Revista mexicana de economía y finanzas

versión On-line ISSN 2448-6795versión impresa ISSN 1665-5346

Rev. mex. econ. finanz vol.18 no.3 Ciudad de México jul./sep. 2023 Epub 13-Mayo-2024

https://doi.org/10.21919/remef.v18i3.886

Artículos de investigación y revisión

Loan Default Prediction: A Complete Revision of LendingClub

Predicción del default: Una revisión completa de LendingClub

José Antonio Núñez Mora¹

Pamela Moncayo¹^*

Carlos Franco¹

Pilar Madrazo-Lemarroy²

Jaime Beltrán²

^¹Instituto Tecnológico y de Estudios Superiores de Monterrey, México

^²Universidad Anáhuac, México

Abstract

The study aims to determine a credit default prediction model using data from LendingClub. The model estimates the effect of the influential variables on the prediction process of paid and unpaid loans. We implemented the random forest algorithm to identify the variables with the most significant influence on payment or default, addressing nine predictors related to the borrower's credit and payment background. Results confirm that the model’s performance generates a F1 Macro Score that accomplishes 90% in accuracy for the evaluation sample. Contributions of this study include using the complete dataset of the entire operation of LendingClub available, to obtain transcendental variables for the classification and prediction task, which can be helpful to estimate the default in the person-to-person loan market.
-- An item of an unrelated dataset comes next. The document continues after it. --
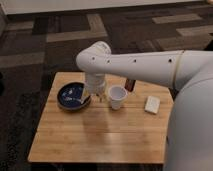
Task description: Place the eraser in the ceramic cup
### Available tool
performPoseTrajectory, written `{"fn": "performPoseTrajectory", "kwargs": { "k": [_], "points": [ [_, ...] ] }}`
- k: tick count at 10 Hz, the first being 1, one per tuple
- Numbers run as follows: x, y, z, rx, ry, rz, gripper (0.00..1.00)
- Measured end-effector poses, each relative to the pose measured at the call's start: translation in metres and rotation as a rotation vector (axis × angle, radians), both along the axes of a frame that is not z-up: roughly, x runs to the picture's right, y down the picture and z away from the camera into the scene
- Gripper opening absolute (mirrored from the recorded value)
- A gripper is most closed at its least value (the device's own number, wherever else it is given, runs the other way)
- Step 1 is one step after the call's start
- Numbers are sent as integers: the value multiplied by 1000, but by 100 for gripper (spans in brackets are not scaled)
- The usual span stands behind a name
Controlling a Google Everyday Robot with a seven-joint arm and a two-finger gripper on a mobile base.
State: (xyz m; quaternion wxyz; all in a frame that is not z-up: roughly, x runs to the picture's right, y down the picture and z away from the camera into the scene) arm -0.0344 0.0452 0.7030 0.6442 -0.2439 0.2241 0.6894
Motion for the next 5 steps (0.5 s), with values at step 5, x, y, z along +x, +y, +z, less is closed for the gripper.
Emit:
{"fn": "performPoseTrajectory", "kwargs": {
  "k": [5],
  "points": [
    [62, -65, 1, 62, -2, -5, 65]
  ]
}}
We can draw two important conclusions, first we confirm the Random Forest algorithm's capacity to predict binary classification problems based on performance metrics obtained and second, we denote the influence of traditional credit scoring variables on default prediction problems.

JEL Classification: C24; G23; O16

Keywords: Random Forest; P2P lending; LendingClub; SMOTE; Fintech; Default Prediction

Resumen

El objetivo del estudio es determinar un modelo de predicción de default crediticio usando la base de datos de LendingClub. La metodología consiste en estimar las variables que influyen en el proceso de predicción de préstamos pagados y no pagados utilizando el algoritmo Random Forest. El algoritmo define los factores con mayor influencia sobre el pago o el impago, generando un modelo reducido a nueve predictores relacionados con el historial crediticio del prestatario y el historial de pagos dentro de la plataforma. La medición del desempeño del modelo genera un resultado F1 Macro Score con una precisión mayor al 90% de la muestra de evaluación. Las contribuciones de este estudio incluyen, el haber utilizado la base de datos completa de toda la operación de LendingClub disponible, para obtener variables trascendentales para la tarea de clasificación y predicción, que pueden ser útiles para estimar la morosidad en el mercado de préstamos de persona a persona. Podemos sacar dos conclusiones importantes, primero confirmamos la capacidad del algoritmo Random Forest para predecir problemas de clasificación binaria en base a métricas de rendimiento obtenidas y segundo, denotamos la influencia de las variables tradicionales de puntuación de crédito en los problemas de predicción por defecto.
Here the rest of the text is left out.